Hybrid vehicles use an electric motor in addition to a gasoline engine to power the vehicle. Battery power for the electric motor is supplied by the gasoline engine. The arrangement allows gasoline power to be used more efficiently, resulting in greater fuel efficiency.

The Toyota Prius, which gets an EPA-estimated 55 mpg overall, accounted for 42.8 percent of all hybrid registrations in the United States. The Toyota Highlander Hybrid SUV, which is rated at a combined 29 mpg for its two-wheel-drive version, was the second-most popular hybrid model in the nation, accounting for 12.5 percent of hybrid registrations. Overall, three-quarters of the hybrids registered in 2006 were made by Toyota Motor Co.

(EPA fuel economy estimates are for the 2007 model year. Estimates for the 2008 model year will use new testing methods that will result in generally lower figures.)

"The Prius continues to set the pace for this category. However, with several new models debuting over the next two years, and many in the works for the near future, Toyota market share will be challenged," said Miller.

Toyota has begun offering purchase incentives on the Prius which, until recently, had had months-long waiting lists of buyers.

The Honda Civic Hybrid was third-most popular hybrid vehicle, accounting for 12.3 percent of hybrid registrations. The Civic Hybrid gets an EPA-estimated 50 mpg in combined city and highway driving.

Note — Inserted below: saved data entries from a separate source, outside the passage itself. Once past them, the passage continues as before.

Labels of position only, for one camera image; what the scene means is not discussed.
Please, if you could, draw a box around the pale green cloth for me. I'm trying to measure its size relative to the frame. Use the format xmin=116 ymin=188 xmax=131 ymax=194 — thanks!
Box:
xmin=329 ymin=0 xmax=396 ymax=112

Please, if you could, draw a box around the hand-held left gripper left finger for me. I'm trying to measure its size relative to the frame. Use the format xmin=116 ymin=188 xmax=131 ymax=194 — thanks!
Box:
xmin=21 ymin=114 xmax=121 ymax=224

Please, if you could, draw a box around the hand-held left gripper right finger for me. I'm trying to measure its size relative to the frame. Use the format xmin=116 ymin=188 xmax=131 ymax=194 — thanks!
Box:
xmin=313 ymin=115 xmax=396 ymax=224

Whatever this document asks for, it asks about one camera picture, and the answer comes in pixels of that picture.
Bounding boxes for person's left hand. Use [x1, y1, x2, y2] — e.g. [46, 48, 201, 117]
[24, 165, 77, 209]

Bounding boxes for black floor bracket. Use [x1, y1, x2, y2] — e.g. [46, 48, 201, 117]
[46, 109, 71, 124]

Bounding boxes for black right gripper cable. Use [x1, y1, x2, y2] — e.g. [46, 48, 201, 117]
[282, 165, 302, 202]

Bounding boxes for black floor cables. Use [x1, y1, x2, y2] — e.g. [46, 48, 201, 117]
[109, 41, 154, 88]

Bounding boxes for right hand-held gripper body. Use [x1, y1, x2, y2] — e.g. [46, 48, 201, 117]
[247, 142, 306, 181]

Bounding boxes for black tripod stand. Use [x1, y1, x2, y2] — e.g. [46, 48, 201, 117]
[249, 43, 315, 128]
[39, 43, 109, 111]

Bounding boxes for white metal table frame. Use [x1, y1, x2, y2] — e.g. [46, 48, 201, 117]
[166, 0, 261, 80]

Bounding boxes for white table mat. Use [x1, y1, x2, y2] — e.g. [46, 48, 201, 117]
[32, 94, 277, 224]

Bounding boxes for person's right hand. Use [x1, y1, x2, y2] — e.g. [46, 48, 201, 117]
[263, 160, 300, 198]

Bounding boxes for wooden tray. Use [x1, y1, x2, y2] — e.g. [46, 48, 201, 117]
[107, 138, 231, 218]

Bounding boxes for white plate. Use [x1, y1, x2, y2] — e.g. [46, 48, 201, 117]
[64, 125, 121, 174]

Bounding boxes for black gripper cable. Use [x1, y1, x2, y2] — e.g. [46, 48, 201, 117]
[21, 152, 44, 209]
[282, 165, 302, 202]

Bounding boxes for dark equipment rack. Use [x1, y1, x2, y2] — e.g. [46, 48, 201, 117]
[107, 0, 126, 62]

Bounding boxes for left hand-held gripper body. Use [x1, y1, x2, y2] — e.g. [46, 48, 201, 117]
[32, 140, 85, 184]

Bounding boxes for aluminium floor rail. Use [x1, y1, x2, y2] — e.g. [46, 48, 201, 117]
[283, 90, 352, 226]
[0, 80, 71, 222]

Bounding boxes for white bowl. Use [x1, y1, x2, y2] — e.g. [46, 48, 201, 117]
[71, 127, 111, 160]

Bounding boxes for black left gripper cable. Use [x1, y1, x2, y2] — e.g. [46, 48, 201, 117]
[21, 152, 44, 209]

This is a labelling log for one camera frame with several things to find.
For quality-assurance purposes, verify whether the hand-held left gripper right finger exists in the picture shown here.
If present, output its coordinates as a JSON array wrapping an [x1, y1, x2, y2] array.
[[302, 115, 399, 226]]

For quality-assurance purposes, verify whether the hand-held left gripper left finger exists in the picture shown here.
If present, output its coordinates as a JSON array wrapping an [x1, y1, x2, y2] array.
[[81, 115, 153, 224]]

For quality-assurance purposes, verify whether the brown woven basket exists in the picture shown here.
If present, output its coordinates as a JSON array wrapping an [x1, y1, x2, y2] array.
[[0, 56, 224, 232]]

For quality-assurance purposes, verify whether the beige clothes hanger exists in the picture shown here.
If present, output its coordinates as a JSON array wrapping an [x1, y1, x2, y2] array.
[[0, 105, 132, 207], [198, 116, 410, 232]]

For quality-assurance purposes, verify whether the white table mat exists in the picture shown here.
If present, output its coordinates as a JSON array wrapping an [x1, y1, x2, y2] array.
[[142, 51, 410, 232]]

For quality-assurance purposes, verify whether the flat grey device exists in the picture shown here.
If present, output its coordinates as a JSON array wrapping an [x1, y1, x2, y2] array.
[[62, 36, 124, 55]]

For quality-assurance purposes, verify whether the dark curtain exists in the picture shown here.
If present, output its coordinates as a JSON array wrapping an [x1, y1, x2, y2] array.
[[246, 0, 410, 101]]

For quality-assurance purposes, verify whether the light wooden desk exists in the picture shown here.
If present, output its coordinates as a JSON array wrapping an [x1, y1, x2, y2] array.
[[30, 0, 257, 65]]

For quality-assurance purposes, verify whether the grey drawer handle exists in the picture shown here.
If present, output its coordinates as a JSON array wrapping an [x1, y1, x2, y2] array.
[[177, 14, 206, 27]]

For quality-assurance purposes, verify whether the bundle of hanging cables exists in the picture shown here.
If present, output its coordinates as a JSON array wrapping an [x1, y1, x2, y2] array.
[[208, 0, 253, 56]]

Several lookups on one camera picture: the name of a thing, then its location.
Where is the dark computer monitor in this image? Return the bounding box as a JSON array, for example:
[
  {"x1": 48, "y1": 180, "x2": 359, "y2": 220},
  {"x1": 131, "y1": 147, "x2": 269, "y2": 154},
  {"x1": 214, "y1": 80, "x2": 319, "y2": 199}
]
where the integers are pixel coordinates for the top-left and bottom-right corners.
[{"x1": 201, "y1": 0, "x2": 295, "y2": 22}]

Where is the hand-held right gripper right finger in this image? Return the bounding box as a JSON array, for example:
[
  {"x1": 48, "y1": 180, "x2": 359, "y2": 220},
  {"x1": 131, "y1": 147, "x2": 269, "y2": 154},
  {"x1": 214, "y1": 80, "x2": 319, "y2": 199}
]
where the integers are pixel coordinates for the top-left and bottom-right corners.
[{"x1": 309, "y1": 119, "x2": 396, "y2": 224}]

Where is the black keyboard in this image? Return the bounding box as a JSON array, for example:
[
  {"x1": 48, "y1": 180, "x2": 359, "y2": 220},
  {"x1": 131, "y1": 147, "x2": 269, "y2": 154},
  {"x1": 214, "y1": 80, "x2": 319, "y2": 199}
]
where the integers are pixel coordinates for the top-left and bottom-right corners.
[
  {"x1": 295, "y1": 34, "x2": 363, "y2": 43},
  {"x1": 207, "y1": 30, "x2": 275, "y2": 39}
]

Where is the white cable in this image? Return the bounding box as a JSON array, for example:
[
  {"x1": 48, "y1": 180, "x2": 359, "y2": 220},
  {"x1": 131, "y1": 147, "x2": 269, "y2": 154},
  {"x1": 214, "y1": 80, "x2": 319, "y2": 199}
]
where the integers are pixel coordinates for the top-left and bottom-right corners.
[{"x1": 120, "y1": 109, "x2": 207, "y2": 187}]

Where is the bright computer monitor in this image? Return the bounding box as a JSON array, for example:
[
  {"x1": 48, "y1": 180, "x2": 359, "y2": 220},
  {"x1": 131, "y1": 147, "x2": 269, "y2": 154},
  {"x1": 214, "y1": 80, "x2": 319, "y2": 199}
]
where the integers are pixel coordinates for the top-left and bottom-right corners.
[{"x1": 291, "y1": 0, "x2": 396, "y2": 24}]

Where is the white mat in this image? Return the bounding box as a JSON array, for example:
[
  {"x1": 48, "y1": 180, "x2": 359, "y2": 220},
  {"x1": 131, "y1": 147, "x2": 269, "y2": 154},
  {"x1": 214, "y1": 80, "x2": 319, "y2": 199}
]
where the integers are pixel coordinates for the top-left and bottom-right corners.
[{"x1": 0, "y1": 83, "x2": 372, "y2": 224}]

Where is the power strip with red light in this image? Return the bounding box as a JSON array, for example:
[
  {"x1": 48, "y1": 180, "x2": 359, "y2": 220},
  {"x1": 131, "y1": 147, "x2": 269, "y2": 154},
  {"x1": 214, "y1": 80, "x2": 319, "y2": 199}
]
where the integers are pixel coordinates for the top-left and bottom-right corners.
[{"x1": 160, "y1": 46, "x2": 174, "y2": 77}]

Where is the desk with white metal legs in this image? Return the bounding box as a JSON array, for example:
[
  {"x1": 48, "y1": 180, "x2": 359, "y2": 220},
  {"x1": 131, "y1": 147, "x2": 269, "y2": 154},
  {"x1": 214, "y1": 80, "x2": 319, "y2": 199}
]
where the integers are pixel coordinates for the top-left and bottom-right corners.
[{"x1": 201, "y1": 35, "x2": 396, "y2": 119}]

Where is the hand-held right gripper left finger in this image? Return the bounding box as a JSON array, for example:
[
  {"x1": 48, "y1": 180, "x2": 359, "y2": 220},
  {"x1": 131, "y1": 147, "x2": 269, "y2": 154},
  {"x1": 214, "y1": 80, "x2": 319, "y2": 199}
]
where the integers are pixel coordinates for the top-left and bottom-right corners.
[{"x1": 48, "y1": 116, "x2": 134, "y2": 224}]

Ford sells hybrid versions of its Ford Escape and Mercury Mariner SUVs. General Motors sells a hybrid version of its Saturn Vue SUV.

Nissan recently introduced a hybrid version of its new Altima sedan, but it is currently available in only a few states.

Among the new SUVs coming on the market this year are hybrid versions of GM's large SUVs and its Saturn Aura sedan.

Ford expects to release hybrid versions of its Ford Fusion and Mercury Milan sedans in 2008.

The Chrysler Group of DaimlerChrysler is planning to offer a hybrid version of its Durango SUV in 2008, as well.

Hybrid market growth will probably continue at roughly the current pace said Miller, as more hybrid vehicles enter the market.

"It's still a supply-based category," he he said.

Meanwhile the used vehicle market, in which hybrid vehicles still command high prices, is also feeding more of the demand, Miller said.